Status updates when using remote job scheduler

- March 16, 2022 at 10:50 am
  
  amnonjw
  Subscriber
  
  I defined a resource that uses the job scheduler to run Lumerical simulations on a remote cloud server. I replaced the sge.py file in the job_schedulers folder (see attached script in 7z file).
  Our jobs manager doesn't create the .o files immediately so instead I created a code that can retrieve the log file from the server, opens it and find the lines with the progress % updates. I see that in the sge.py file you just print the lines of the updates. When I do this there's no update in the Lumerical window of the running jobs - the status remains "running".
  
  Can you check to see what I'm doing wrong?
  sge.7z
- March 16, 2022 at 4:52 pm
  
  Lito
  Ansys Employee
  
  Are you running the simulation from your local Windows PC and submitting this to the cluster from the Lumerical CAD/GUI as shown in this article in the KB? Did you configure your PC as outlined in the article?

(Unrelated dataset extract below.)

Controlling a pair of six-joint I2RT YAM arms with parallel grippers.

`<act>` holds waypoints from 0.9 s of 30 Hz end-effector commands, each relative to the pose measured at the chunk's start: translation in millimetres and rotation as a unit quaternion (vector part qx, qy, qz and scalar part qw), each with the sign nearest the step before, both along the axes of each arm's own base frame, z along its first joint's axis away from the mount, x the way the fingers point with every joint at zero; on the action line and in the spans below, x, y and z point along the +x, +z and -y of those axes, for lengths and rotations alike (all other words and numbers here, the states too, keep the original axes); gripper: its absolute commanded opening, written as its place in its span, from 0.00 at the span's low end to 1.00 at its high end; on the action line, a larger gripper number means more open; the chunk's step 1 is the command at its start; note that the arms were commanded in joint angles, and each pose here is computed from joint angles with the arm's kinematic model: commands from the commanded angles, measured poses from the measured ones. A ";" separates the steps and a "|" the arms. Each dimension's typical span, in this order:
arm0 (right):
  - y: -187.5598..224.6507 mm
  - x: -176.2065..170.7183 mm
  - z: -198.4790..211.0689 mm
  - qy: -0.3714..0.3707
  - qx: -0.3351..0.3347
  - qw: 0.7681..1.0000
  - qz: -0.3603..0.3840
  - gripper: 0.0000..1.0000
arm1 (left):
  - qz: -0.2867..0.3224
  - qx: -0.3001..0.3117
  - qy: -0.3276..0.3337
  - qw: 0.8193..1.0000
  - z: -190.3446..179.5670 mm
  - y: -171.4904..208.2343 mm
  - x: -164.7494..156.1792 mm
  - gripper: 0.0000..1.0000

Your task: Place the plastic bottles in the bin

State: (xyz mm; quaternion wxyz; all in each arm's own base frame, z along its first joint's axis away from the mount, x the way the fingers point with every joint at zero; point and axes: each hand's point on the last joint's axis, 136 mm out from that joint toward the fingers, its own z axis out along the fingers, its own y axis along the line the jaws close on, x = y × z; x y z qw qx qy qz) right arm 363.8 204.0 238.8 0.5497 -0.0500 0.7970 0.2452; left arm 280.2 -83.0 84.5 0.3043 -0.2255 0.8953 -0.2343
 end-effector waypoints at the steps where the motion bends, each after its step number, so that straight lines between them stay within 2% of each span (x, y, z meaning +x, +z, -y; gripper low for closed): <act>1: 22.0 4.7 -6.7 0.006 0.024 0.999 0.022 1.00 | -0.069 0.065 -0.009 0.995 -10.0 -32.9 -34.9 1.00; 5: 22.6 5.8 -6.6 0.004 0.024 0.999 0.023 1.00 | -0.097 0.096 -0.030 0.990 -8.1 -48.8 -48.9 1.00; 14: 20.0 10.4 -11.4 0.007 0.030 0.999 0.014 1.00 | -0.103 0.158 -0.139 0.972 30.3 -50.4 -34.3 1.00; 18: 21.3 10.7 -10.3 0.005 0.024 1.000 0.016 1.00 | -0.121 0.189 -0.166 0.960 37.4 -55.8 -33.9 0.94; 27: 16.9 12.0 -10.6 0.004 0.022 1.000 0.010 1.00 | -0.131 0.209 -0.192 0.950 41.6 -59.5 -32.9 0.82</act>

  We cannot download files/attachments from the forum. If you want to share your code/script, kindly paste this on your post.

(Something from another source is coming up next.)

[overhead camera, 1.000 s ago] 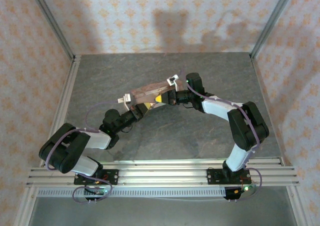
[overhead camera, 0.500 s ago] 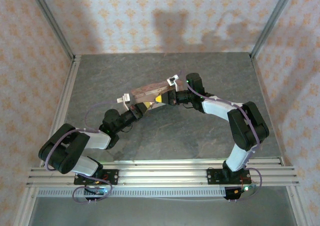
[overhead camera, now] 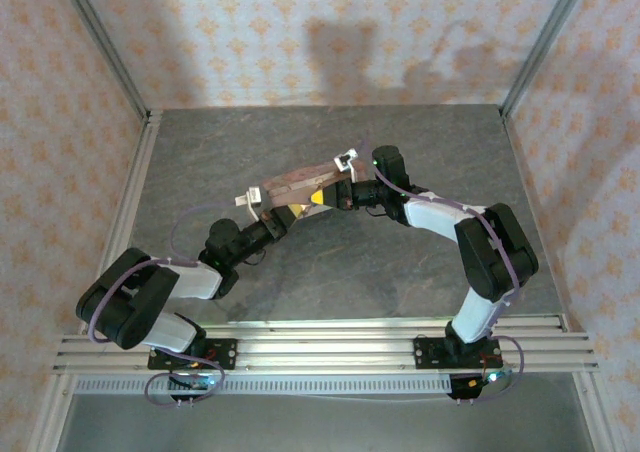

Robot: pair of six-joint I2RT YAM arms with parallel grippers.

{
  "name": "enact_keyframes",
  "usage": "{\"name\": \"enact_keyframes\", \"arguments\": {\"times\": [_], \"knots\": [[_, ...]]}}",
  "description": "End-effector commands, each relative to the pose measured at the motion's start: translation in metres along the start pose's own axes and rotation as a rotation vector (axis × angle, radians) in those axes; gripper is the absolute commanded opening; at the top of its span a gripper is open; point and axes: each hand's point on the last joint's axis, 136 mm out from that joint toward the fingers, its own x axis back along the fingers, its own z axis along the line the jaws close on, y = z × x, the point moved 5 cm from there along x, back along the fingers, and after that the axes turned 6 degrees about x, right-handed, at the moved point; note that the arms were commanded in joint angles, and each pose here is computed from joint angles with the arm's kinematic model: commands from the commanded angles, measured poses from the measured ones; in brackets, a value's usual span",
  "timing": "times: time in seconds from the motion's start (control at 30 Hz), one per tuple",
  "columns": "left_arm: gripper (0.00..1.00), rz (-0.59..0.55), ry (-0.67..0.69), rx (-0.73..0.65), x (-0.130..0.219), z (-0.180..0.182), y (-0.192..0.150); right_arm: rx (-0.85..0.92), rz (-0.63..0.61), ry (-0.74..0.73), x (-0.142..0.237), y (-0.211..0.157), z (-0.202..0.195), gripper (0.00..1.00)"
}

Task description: Unlock the padlock with the key

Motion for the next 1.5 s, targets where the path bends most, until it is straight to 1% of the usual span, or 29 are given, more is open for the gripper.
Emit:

- March 24, 2022 at 7:41 am
  
  amnonjw
  Subscriber
  
  Hi I followed the article you mentioned in KB, and did my own modification to work with our PBS queue manager - for that I had to overwrite the exiting file sge.py. It work correctly in communicating with the remote server. I now want to add status updates on the job progress.
  In the original sge.py (line 196) there's a comment on how to update the job manager in the local Lumerical application:
  # Update the simulation progress (%) in the Lumerical Job manager. SGE writes the stdout of the engine job to a .out file. We send this information back to the job manager and cache the result from previous updats so only new updates are sent.
  In the method I use ("update_progress_from_log_file" instead "update_progress_from_stdout_file") I print the lines of the updates but there's no update in the Lumerical window of the running jobs.
  # new methods #
  def get_log_file(fsp_basename):
  cmd = ['scp', SSH_LOGIN + ':' + CLUSTER_CWD + fsp_basename + '_p0.log', '.']
  try:
  call(cmd)
  file_handle = io.open(fsp_basename + '_p0.log',"r")
  lines = file_handle.readlines except Exception as ex:
  log(f'Copying remote file to local host. Calling command {" ".join(cmd)}')
  log(traceback.format_exc())
  lines = []
  return lines
  
  status_line_marker = "complete. Max time remaining"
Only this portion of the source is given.